Welcome! Please see the About page for a little more info on how this works.

+3 votes
in Compiler by

It appears that the bytecode generated by the compiler is not 100% deterministic even when all inputs (tools, dependencies, compiler options, code) remain stable. This can be observed using the following script which just compiles the same code in a loop until the result of two successive runs differ:

#!/usr/bin/env bash

set -euo pipefail

compile() {
    mkdir -p classes/curr

    clojure -Sdeps '{:path ["src" "classes/curr"]}' \
            -M -e "(binding [*compile-path* \"classes/curr\"] (compile 'foo) nil)"
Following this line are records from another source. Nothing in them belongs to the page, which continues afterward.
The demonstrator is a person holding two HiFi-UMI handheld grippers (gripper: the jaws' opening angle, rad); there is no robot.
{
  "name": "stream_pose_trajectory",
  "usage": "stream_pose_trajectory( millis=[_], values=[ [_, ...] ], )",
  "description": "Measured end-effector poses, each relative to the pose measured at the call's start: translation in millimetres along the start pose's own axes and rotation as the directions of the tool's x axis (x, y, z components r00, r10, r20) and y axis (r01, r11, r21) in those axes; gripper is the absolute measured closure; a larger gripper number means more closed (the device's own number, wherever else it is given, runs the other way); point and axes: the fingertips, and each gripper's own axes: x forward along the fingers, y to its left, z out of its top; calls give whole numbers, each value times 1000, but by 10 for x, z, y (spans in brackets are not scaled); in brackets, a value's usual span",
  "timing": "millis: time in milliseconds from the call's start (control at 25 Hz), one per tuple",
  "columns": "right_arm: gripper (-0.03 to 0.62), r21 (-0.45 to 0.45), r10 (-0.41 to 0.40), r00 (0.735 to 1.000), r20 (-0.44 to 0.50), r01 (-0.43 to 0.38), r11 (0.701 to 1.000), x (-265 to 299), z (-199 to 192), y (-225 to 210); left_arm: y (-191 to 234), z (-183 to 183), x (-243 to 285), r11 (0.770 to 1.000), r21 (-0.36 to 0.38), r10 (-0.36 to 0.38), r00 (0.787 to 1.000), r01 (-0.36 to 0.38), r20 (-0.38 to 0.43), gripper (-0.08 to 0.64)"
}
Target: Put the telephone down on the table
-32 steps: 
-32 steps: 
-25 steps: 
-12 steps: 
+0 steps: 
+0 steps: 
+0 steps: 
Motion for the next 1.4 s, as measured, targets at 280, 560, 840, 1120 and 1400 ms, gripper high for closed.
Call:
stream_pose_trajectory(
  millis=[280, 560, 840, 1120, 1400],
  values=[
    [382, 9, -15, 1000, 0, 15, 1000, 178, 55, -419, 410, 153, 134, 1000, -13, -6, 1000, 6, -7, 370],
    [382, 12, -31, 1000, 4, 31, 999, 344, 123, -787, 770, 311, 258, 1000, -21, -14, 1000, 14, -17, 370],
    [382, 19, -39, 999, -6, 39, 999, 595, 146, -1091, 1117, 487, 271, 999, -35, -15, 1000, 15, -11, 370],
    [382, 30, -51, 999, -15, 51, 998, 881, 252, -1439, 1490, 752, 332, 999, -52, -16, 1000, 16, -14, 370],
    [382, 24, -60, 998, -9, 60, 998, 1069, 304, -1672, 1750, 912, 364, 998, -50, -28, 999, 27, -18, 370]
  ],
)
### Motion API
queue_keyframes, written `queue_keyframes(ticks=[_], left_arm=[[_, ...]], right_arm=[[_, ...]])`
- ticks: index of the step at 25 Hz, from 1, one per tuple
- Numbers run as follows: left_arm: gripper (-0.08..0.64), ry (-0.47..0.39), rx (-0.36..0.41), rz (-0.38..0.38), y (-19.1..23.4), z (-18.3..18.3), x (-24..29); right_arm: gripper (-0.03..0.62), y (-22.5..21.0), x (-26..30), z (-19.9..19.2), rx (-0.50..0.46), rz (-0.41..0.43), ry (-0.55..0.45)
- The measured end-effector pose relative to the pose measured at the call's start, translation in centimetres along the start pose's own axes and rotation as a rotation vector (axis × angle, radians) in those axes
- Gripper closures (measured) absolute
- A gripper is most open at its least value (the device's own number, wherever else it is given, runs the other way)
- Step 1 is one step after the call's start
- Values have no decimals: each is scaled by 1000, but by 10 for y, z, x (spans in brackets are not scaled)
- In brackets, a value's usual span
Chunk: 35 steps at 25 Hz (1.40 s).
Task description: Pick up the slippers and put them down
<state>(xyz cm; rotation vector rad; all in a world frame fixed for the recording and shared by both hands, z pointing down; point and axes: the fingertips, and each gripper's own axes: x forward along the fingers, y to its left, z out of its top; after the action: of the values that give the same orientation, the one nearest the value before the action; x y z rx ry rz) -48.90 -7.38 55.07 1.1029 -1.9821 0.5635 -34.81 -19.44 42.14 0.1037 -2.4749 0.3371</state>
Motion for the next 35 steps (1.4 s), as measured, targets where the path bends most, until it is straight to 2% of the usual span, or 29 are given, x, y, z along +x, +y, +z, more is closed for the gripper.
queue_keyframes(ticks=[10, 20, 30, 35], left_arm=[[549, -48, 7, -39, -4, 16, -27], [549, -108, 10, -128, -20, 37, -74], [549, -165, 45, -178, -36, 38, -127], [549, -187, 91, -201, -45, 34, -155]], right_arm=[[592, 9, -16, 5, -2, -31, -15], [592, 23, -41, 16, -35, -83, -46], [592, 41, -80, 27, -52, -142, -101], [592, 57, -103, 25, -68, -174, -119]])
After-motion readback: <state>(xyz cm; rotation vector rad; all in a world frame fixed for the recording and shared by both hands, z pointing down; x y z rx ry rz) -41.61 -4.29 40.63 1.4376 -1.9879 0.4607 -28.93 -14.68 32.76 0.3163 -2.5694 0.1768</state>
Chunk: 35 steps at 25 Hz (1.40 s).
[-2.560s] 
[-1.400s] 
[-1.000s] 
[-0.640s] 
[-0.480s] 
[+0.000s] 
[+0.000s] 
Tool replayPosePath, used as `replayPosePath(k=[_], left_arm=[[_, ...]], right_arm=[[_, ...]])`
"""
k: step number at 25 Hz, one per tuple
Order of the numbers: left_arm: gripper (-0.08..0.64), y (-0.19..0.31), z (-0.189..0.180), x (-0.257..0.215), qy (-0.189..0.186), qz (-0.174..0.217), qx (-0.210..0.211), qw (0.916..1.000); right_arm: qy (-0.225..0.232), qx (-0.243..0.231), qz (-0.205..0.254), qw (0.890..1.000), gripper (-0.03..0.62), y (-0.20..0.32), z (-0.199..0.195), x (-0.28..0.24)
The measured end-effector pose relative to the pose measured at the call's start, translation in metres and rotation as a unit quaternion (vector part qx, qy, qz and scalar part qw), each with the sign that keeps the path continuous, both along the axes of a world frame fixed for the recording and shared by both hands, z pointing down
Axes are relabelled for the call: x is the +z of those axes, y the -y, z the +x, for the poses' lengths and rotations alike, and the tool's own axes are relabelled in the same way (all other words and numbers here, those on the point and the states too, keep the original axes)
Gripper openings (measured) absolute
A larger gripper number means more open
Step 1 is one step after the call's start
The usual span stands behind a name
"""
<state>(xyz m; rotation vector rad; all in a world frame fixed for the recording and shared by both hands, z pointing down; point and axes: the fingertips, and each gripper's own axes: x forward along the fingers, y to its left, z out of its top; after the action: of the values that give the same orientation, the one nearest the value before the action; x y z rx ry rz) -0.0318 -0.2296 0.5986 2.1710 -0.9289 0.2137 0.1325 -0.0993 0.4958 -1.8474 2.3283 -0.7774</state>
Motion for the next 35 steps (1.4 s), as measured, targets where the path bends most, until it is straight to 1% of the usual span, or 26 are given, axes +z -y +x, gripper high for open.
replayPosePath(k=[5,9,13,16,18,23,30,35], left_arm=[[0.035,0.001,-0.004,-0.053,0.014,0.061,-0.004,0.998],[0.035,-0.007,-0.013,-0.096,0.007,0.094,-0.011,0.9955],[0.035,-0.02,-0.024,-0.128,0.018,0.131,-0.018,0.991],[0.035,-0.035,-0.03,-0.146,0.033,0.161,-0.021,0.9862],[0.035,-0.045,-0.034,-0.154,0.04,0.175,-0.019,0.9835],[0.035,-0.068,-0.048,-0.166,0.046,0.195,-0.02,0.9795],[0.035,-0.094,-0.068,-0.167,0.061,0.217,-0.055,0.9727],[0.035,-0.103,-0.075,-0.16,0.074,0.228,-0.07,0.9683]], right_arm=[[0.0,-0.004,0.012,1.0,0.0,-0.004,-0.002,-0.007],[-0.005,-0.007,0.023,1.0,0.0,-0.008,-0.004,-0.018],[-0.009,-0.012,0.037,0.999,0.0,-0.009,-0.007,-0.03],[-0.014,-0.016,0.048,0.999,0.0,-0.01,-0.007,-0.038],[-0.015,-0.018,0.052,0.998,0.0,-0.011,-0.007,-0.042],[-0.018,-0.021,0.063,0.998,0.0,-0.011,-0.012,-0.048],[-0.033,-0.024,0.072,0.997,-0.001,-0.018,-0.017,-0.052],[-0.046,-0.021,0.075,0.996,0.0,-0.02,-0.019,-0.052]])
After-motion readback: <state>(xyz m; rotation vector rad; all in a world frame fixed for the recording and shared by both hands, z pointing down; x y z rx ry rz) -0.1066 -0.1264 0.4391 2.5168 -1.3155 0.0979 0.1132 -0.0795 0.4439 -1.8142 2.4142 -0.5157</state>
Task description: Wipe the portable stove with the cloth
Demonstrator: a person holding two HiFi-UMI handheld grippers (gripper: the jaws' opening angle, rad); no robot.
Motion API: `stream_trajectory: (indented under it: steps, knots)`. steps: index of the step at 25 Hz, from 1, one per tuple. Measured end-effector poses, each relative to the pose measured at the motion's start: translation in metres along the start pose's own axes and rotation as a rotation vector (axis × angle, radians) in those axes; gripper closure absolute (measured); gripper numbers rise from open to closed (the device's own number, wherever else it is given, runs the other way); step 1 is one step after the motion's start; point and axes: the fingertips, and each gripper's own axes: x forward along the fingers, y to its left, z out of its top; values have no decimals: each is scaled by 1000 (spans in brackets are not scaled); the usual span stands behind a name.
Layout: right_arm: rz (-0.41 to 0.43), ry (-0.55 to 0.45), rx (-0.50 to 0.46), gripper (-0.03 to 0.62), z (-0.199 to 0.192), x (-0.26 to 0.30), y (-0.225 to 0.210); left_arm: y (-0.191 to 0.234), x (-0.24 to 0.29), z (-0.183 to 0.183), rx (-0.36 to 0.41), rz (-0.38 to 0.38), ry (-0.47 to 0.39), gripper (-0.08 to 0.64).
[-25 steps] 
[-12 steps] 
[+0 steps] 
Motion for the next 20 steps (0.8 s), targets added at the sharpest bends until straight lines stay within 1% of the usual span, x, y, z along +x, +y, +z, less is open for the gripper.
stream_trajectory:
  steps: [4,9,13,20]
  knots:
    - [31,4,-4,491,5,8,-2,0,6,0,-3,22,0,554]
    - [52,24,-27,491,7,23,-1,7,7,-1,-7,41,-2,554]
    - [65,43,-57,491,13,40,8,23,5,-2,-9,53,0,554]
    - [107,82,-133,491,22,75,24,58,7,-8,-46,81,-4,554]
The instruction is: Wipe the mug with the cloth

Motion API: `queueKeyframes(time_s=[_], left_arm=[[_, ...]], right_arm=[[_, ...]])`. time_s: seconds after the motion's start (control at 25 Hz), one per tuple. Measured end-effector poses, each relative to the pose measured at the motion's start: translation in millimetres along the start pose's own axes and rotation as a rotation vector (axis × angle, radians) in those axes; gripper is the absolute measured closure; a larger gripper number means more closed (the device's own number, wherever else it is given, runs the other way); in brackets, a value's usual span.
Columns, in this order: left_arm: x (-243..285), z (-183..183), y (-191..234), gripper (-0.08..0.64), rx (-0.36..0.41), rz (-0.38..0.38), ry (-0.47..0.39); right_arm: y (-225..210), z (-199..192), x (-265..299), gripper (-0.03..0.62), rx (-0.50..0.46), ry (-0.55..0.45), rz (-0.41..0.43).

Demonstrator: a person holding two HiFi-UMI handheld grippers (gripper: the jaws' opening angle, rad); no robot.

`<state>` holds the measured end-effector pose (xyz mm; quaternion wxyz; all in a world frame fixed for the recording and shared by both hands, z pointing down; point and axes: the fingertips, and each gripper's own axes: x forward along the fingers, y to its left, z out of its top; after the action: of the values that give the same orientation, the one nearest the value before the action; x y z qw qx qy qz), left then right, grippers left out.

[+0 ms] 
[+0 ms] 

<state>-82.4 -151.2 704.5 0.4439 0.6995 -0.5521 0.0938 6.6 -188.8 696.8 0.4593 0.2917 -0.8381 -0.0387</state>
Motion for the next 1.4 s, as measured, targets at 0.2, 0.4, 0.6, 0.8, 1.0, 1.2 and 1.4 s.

    if [ -d "classes/prev" ]; then
        diff <(cd "classes/prev" && sha256sum * | sort -k2) \
             <(cd "classes/curr" && sha256sum * | sort -k2)
    fi
}

run() {
    rm -rf classes/prev classes/curr
    compile
    local n=1
    while compile; do
        echo $n
        rm -rf classes/prev
        mv classes/curr classes/prev
        n=$(($n+1))
    done
}

run

Where src/foo.clj contains the following code (adapted from some real-world code in Aleph where I first encountered this issue):

(ns foo)

(defn bar []
  (let [a 1
        b 2
        c (delay 3)
        {:keys [foo bar baz qux bla frob]} {:foo "ha"
                                            :bar 4}]
    #(clojure.lang.ArraySeq/create (into-array [a b @c bar]))))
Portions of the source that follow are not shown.